Disclosure of Invention

This summary is provided to introduce a selection of concepts in a simplified form that are further described below in a detailed description. This summary is not intended to identify key features of the claimed subject matter, nor is it intended to be used as an aid in determining the scope of the claimed subject matter.

In one embodiment, a skin care device includes a body having a protruding element configured to contact a user's skin, the protruding element configured to vibrate in operation. The skin care device also includes an end effector configured to contact the skin of a user, the end effector configured to oscillate about an axis during operation.

In one aspect, the body includes a resonant structure configured to cause the protruding element to vibrate; in another aspect, a resonant structure includes: a first resonant structure configured to resonate at a first resonant frequency; a second resonant structure configured to resonate at a second resonant frequency. The first resonance frequency may be different from the second resonance frequency.

In one aspect, the protruding elements include a first plurality of protruding elements having a first size, and a second plurality of protruding elements having a second size, the second size being different from the first size. The first resonant structure is configured to apply a first resonant frequency to the first plurality of protruding elements and the second resonant structure is configured to apply a second resonant frequency to the second plurality of protruding elements.

In one aspect, the first plurality of projecting elements has a first shape and the second plurality of projecting elements has a second shape, the second shape being different from the first shape.

In one aspect, the resonant structure is a wire or strip that is caused to vibrate based at least in part on the oscillation of the end effector.

In another aspect, the resonant structure includes at least one piezoelectric element configured to contract and expand based on a voltage supplied to the piezoelectric element.

In one aspect, the resonant structure extends radially away from the end effector.

In one aspect, the end effector is a face brush.
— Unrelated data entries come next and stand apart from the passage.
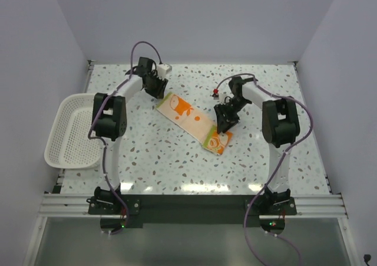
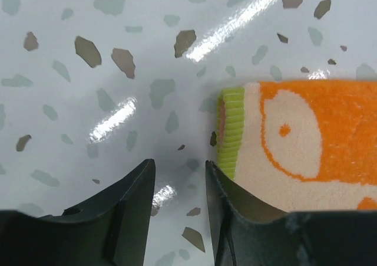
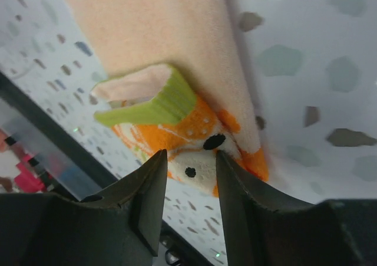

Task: Roll the towels
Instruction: Fold the towel

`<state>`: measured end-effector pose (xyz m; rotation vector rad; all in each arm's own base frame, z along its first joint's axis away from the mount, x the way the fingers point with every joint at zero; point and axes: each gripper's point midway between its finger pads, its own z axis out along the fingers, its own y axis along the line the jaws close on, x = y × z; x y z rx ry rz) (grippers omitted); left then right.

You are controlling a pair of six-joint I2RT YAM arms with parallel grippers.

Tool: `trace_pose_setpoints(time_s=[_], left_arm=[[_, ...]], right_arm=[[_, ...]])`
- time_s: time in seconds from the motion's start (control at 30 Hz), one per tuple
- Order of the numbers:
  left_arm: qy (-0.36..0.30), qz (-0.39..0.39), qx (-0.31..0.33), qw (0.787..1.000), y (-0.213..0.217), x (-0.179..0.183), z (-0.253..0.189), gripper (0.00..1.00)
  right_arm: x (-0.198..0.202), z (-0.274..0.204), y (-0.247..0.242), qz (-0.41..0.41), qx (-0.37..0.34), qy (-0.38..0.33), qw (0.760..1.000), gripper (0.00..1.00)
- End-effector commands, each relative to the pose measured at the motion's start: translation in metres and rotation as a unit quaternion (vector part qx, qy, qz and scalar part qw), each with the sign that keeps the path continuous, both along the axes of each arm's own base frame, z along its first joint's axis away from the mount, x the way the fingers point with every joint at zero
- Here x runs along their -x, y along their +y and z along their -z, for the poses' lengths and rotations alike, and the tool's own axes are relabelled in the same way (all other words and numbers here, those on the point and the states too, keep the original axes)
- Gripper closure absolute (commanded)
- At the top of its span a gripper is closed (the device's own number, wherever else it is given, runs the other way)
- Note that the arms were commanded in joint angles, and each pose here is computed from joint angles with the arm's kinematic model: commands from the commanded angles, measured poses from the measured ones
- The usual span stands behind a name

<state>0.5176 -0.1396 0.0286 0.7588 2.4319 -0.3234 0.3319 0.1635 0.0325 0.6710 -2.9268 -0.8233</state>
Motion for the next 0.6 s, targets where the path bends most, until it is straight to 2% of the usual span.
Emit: trace_pose_setpoints(time_s=[0.0, 0.03, 0.07, 0.1, 0.17, 0.2, 0.4, 0.57], left_arm=[[-0.062, 0.010, 0.025, 0.998, -0.011, -0.029, -0.051, 0.55], [-0.064, 0.016, 0.040, 0.997, -0.016, -0.023, -0.057, 0.55], [-0.088, 0.021, 0.050, 0.995, -0.017, -0.019, -0.084, 0.55], [-0.074, 0.024, 0.056, 0.995, -0.018, -0.004, -0.079, 0.54], [-0.081, 0.025, 0.064, 0.994, -0.019, 0.012, -0.099, 0.51], [-0.060, 0.024, 0.061, 0.996, -0.017, 0.024, -0.089, 0.51], [0.041, 0.013, 0.056, 0.997, -0.011, 0.084, -0.043, 0.53], [0.075, 0.009, 0.059, 0.995, -0.020, 0.098, -0.017, 0.55]], right_arm=[[0.010, -0.055, 0.022, -0.001, -0.076, -0.006, 0.997, 0.56], [0.004, -0.059, 0.018, 0.003, -0.076, -0.013, 0.997, 0.56], [-0.006, -0.066, 0.014, 0.010, -0.077, -0.027, 0.997, 0.55], [-0.013, -0.068, 0.003, 0.027, -0.073, -0.031, 0.996, 0.53], [-0.020, -0.066, -0.009, 0.031, -0.057, -0.041, 0.997, 0.50], [-0.020, -0.061, -0.019, 0.028, -0.032, -0.043, 0.998, 0.49], [0.001, -0.042, -0.031, -0.019, -0.007, -0.010, 1.000, 0.43], [0.016, -0.031, -0.033, -0.050, -0.013, 0.022, 0.998, 0.43]])
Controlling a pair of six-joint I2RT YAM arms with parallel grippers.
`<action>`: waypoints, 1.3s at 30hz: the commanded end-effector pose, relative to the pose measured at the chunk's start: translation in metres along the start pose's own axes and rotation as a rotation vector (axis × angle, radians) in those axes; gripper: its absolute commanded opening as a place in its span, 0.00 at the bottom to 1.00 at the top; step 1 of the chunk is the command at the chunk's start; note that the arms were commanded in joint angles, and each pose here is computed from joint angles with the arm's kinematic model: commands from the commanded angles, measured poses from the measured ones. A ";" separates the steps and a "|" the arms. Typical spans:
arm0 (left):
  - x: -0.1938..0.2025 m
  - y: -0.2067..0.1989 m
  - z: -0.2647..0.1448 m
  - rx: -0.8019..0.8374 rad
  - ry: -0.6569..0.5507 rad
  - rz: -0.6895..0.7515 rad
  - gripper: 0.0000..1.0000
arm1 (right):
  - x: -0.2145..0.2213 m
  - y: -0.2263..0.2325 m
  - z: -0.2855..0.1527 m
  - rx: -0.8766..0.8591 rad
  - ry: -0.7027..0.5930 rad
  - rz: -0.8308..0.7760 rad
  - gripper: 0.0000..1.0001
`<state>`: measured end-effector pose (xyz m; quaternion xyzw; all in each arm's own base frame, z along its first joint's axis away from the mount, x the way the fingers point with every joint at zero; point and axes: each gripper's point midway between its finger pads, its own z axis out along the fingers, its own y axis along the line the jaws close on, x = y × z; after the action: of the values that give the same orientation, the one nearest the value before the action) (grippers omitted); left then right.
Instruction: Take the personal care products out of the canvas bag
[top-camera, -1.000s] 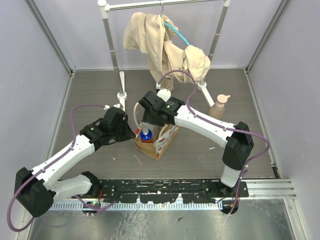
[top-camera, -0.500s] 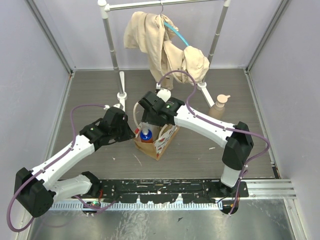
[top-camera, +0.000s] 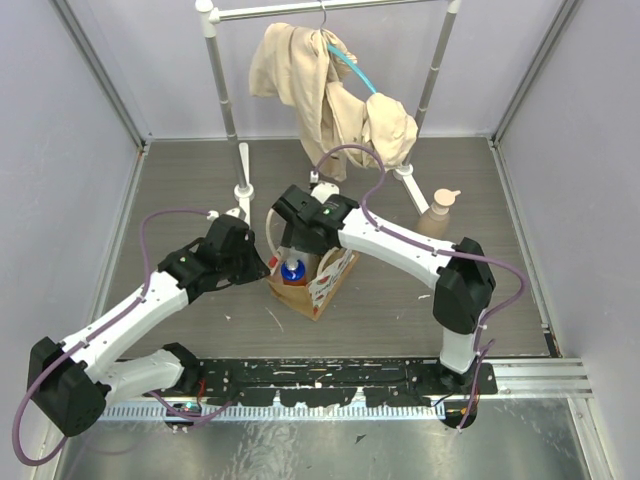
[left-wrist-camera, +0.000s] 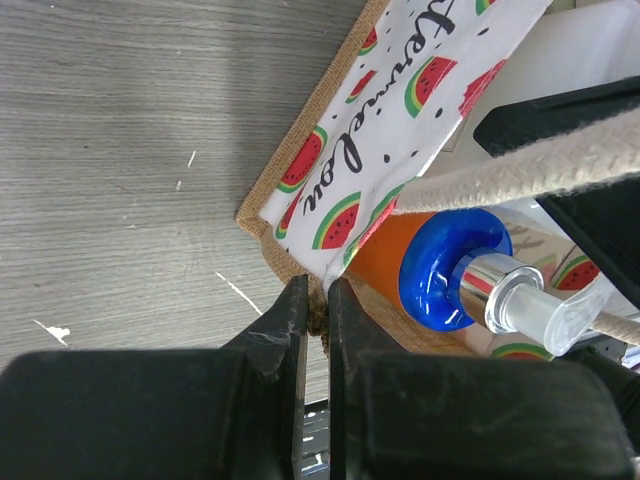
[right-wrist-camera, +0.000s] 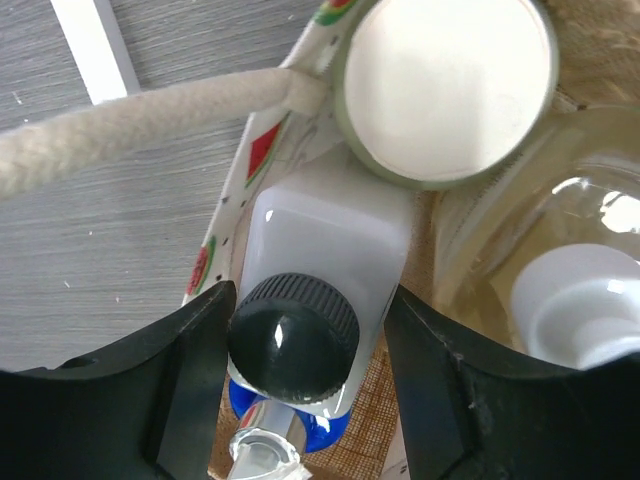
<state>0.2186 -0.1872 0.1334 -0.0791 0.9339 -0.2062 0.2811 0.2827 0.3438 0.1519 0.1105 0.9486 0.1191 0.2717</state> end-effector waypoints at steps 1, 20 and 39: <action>0.034 0.037 -0.003 -0.124 0.117 0.041 0.14 | 0.025 -0.050 0.010 0.174 0.066 -0.050 0.62; 0.033 0.036 -0.004 -0.120 0.114 0.043 0.15 | 0.028 -0.053 0.020 0.194 0.064 -0.069 0.23; 0.030 0.037 -0.004 -0.141 0.113 0.048 0.16 | -0.074 0.010 -0.137 -0.209 -0.251 -0.091 0.08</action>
<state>0.2157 -0.1833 0.1311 -0.0784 0.9366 -0.1982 0.2782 0.2627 0.3175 0.1937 0.0456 0.9491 0.0958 0.2966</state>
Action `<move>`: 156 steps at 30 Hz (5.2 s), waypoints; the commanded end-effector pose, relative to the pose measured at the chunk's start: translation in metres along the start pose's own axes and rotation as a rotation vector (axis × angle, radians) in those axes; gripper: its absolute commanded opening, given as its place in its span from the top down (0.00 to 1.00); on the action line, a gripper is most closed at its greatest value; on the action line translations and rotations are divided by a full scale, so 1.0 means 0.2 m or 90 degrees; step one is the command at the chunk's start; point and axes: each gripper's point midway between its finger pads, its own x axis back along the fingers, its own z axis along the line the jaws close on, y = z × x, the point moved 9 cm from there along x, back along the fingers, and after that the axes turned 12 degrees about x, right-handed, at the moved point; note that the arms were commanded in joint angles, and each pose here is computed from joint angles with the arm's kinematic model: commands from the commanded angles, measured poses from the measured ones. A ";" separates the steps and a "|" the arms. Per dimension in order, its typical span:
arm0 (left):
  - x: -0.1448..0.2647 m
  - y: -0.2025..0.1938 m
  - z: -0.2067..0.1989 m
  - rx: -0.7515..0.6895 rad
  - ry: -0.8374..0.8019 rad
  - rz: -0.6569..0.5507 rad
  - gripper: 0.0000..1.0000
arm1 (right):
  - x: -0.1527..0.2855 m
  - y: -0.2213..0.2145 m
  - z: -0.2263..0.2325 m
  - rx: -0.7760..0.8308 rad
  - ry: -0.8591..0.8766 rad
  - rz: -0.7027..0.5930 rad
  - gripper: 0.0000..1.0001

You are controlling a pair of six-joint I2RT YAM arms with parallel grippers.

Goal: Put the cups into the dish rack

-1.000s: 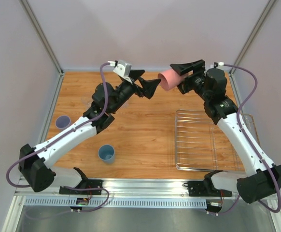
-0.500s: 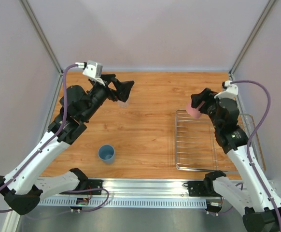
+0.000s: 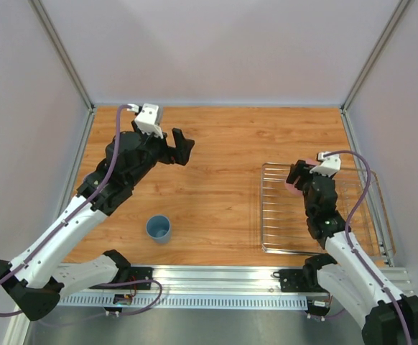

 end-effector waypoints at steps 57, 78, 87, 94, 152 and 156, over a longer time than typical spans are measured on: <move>-0.05 -0.16 0.13 0.005 0.094 0.009 0.00 | -0.18 -0.24 0.36 0.031 -0.059 0.009 0.91; -0.08 -0.15 0.13 -0.005 0.084 0.013 0.00 | -0.04 -0.09 0.30 -0.015 -0.038 0.017 0.00; -0.22 -0.15 0.23 0.073 0.210 0.127 0.00 | 0.21 0.31 0.16 -0.072 -0.009 -0.023 0.00; -0.54 -0.15 0.32 0.033 0.284 0.266 0.04 | 0.30 0.61 0.12 -0.080 0.020 -0.029 0.00; -0.65 0.25 0.02 0.339 -0.240 -0.072 1.00 | 0.19 0.99 0.56 -0.634 0.280 0.049 0.00; -0.58 0.27 -0.10 0.303 -0.286 -0.114 1.00 | 0.15 1.11 0.63 -0.698 0.355 0.029 0.00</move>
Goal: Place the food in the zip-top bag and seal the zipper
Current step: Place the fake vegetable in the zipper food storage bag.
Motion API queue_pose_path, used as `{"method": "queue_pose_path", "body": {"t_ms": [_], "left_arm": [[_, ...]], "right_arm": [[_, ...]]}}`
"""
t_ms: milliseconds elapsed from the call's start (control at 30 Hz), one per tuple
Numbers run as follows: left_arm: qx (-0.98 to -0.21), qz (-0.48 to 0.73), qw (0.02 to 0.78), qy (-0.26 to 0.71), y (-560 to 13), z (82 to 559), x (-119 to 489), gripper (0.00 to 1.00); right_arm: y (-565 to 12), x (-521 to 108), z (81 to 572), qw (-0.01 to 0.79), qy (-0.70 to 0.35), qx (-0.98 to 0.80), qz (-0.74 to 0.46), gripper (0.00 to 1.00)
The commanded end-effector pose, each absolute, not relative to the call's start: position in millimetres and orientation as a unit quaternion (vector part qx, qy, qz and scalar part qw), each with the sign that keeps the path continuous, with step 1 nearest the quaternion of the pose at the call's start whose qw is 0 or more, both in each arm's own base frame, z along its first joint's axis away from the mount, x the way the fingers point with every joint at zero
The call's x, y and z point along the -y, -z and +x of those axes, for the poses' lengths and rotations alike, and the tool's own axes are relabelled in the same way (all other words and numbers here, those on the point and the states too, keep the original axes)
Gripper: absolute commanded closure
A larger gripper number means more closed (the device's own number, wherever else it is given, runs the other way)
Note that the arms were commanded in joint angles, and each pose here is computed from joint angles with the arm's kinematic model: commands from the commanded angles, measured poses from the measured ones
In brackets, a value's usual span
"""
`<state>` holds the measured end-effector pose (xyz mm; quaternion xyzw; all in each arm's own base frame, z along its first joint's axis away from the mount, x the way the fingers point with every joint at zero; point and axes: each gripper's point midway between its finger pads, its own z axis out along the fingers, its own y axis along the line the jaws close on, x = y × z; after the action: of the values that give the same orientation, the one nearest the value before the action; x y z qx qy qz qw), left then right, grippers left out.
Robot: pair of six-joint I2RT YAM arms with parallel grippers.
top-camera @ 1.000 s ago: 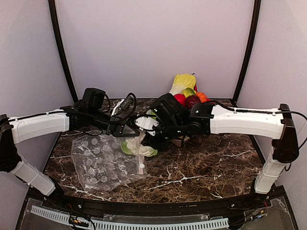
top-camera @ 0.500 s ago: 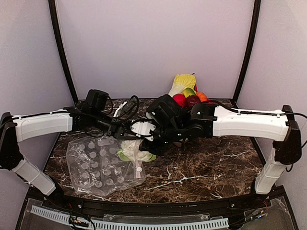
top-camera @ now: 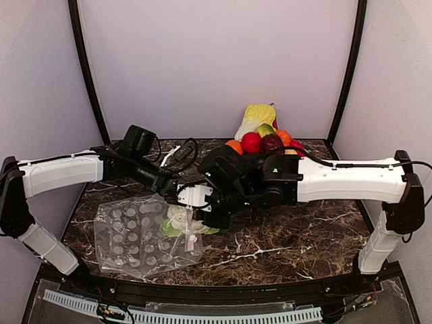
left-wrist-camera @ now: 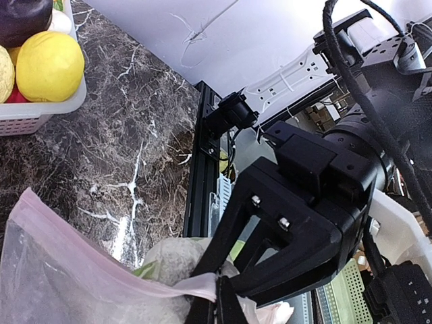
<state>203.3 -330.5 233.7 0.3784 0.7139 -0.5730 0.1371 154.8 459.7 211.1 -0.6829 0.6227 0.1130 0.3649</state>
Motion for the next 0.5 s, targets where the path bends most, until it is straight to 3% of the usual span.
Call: {"method": "queue_pose_path", "body": {"t_ms": [0,467], "left_arm": [[-0.720,0.384,0.138,0.561,-224.2,207.6,334.8,0.99],[-0.719,0.386,0.137,0.561,-219.1,203.8,338.8,0.99]], "right_arm": [[-245.9,-486.4,159.5,0.434,-0.133,-0.603,-0.656,0.86],[-226.2,-459.8,226.2,0.401,-0.156,-0.727,-0.535,0.70]]}}
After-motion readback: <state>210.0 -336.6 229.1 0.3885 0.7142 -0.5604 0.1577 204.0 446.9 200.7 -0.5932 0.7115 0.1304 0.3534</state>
In one aspect, the vibration of the protruding element is caused at least in part by oscillation of the end effector. In one aspect, the end effector carries at least one rotating first magnet and the body carries at least one stationary second magnet opposite the rotating first magnet. The protruding element vibrates based at least in part on the magnetic interaction between the at least one rotating first magnet and the at least one stationary second magnet.

In one aspect, the body includes an opening for a user's hand. In another aspect, the body is made of a silicon material.

In one aspect, the skin care device further includes a first charging coil carried by the charging dock and a second charging coil carried by the body, the first charging coil configured to receive electrical energy through mutual electromagnetic interaction with the second charging coil.

In one aspect, the body includes a Printed Circuit Board (PCB) having a controller configured to control operation of the end effector.

In one embodiment, a skin care device comprises: an oscillating brushhead configured to contact a user's skin, and a body having a protruding element configured to contact the user's skin, wherein the protruding element is configured to vibrate in response to a vibration source.

In one aspect, the vibration source is a resonant structure carried by the body; on the other hand, the resonant structure is a piezoelectric element configured to contract and expand based on a voltage supplied to the piezoelectric element.

In one aspect, a resonant structure comprises: a first resonant structure configured to resonate at a first resonant frequency, and a second resonant structure configured to resonate at a second resonant frequency, the first resonant frequency being different from the second resonant frequency.

In one aspect, the projecting elements comprise a first plurality of projecting elements having a first size, and a second plurality of projecting elements having a second size, the second size being different from the first size. The first resonant structure is configured to apply a first resonant frequency to the first plurality of protruding elements and the second resonant structure is configured to apply a second resonant frequency to the second plurality of protruding elements.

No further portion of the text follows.